Now, you may say (you will say) that people ought to go to Mass for the sake of the Eucharist itself, and I would agree. What more of a prize do you need than communion with our Lord and Savior? But, human nature being what it is, people tend to look for short term gains, and this parish supplied them with additional incentives to go. In short, the shot at a pizza party brought the kids in, whereas relying on the merits of the open door and two millennia of tradition did not.
I know there is a strong assumption among many pastoral leaders that says “if you get them in there, for any reason whatsoever, you’ve got a chance at them staying for a better reason.” This reasoning suggests that anything that gets people through the door is worth doing.
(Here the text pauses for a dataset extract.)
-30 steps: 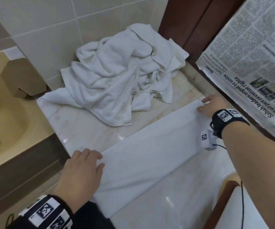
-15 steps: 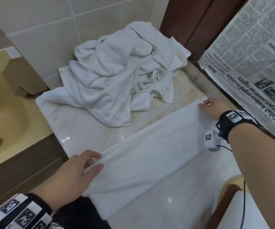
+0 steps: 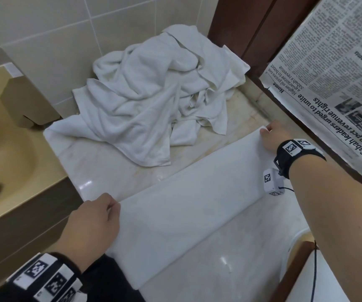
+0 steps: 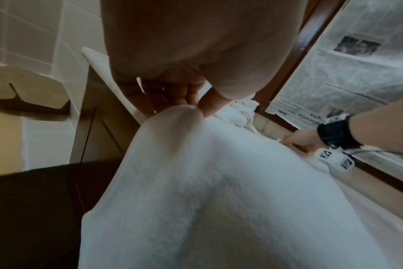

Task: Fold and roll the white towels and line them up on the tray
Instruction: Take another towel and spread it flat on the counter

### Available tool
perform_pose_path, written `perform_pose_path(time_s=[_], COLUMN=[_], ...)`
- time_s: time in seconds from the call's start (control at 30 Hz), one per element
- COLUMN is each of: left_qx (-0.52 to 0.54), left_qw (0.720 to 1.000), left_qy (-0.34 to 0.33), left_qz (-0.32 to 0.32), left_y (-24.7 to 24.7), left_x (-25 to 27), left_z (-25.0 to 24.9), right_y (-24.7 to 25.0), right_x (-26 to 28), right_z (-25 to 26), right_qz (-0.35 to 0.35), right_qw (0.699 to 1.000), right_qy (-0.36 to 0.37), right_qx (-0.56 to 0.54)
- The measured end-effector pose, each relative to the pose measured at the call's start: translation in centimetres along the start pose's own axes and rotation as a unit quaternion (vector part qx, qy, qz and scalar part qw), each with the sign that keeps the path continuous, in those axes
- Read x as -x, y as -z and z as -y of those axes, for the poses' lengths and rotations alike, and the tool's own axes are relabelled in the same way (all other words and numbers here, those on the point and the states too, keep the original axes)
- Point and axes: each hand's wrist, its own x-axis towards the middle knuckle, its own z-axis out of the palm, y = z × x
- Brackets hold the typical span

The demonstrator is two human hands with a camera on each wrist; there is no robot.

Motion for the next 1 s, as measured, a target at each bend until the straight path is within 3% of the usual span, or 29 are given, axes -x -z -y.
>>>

I’m not quite sure about that, myself. Historically, Catholics have gotten people through the door by offering schools, and they fell away after graduation. We’ve offered beautiful venues for marriage vows, and they cared little for the faith after the picture-perfect wedding. We’ve used the stick as well as the carrot—threatening damnation for failure to attend—and thereby increased skepticism rather than increased faith.
But at the same time I know it’s important to come together in season and out, and habits don’t form without community support. It’s not unpardonable to work with nature — our human nature that loves pizza and sports and being together — in order to open a pathway to heavenly food and “being together” with the God who loves us.
What do you think? Is the chance that faith will be “caught” inside our doors sufficient warrant for incentivizing Mass attendance by giving perks for it in the parish school, or somehow linking it to sports? Does a witness talk at every Mass sound like heaven to you, or like purgatory?
The drama of this one-year increase did drop off somewhat in the parish after the initial push, but the level of attendance has remained significantly higher than it was. This suggests to me that something is working. Could it be that so many people were involved it really did become a community project?
The pastor wrote about the experience, thanking everyone, and he observed that “A number of families told me that after 4–5 weeks of going to Mass, that future attendance was moving from a “hope to” to a priority.”